*Problem*:
Retype the listing below, keeping every line the same.

*Data*:
┄┄┄┄┄┄┄┄┄┄┄┄┄┄┄┄┄┄┄┄

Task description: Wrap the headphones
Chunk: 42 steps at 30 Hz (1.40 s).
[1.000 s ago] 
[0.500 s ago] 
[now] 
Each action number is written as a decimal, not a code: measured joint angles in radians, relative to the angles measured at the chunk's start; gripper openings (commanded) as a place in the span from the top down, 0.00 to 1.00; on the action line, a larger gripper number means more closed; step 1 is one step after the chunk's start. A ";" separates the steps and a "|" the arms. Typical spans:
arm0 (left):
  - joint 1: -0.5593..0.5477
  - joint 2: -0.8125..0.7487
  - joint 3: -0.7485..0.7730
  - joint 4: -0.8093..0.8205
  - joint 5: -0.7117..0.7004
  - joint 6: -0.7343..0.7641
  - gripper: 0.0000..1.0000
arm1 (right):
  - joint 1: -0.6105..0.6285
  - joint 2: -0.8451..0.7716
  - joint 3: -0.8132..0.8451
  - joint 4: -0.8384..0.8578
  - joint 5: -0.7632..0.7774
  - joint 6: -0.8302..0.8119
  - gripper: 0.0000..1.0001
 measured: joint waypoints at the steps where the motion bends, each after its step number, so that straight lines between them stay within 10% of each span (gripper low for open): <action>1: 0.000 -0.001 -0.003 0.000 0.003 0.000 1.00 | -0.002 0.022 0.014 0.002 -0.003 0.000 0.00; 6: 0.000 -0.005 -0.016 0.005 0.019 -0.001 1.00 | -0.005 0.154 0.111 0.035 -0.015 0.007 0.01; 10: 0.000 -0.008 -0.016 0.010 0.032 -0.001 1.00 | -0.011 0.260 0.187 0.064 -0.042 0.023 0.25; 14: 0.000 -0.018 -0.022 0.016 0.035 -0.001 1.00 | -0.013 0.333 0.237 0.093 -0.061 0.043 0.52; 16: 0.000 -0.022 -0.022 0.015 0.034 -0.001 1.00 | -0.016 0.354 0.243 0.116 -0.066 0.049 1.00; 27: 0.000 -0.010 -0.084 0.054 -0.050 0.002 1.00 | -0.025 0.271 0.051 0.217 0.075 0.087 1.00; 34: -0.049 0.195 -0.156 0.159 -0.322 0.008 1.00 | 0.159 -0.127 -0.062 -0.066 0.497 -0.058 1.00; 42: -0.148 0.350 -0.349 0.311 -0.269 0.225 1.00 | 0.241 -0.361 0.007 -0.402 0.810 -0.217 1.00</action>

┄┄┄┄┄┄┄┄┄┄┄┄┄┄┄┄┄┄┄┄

*Task solution*:
Task description: Wrap the headphones
Chunk: 42 steps at 30 Hz (1.40 s).
[1.000 s ago] 
[0.500 s ago] 
[now] 
Each action number is written as a decimal, not a code: measured joint angles in radians, relative to the angles measured at the chunk's start; gripper openings (commanded) as a place in the span from the top down, 0.00 to 1.00; on the action line, a larger gripper number means more closed; step 1 is one step after the chunk's start. A ";" separates the steps and a "|" the arms. Typical spans:
arm0 (left):
  - joint 1: -0.5593..0.5477
  - joint 2: -0.8125..0.7487
  - joint 3: -0.7485..0.7730
  - joint 4: -0.8093..0.8205
  - joint 5: -0.7117..0.7004
  - joint 6: -0.7343..0.7641
  - gripper: 0.0000..1.0000
arm1 (right):
  - joint 1: -0.6105..0.6285
  - joint 2: -0.8451..0.7716
  - joint 3: -0.8132..0.8451
  - joint 4: -0.8384..0.8578
  - joint 5: -0.7632..0.7774
  - joint 6: -0.8302..0.8119
  - gripper: 0.0000..1.0001
 measured: joint waypoints at the steps where the motion bends, each after its step number, so that straight lines between them stay within 10% of each span (gripper low for open): <action>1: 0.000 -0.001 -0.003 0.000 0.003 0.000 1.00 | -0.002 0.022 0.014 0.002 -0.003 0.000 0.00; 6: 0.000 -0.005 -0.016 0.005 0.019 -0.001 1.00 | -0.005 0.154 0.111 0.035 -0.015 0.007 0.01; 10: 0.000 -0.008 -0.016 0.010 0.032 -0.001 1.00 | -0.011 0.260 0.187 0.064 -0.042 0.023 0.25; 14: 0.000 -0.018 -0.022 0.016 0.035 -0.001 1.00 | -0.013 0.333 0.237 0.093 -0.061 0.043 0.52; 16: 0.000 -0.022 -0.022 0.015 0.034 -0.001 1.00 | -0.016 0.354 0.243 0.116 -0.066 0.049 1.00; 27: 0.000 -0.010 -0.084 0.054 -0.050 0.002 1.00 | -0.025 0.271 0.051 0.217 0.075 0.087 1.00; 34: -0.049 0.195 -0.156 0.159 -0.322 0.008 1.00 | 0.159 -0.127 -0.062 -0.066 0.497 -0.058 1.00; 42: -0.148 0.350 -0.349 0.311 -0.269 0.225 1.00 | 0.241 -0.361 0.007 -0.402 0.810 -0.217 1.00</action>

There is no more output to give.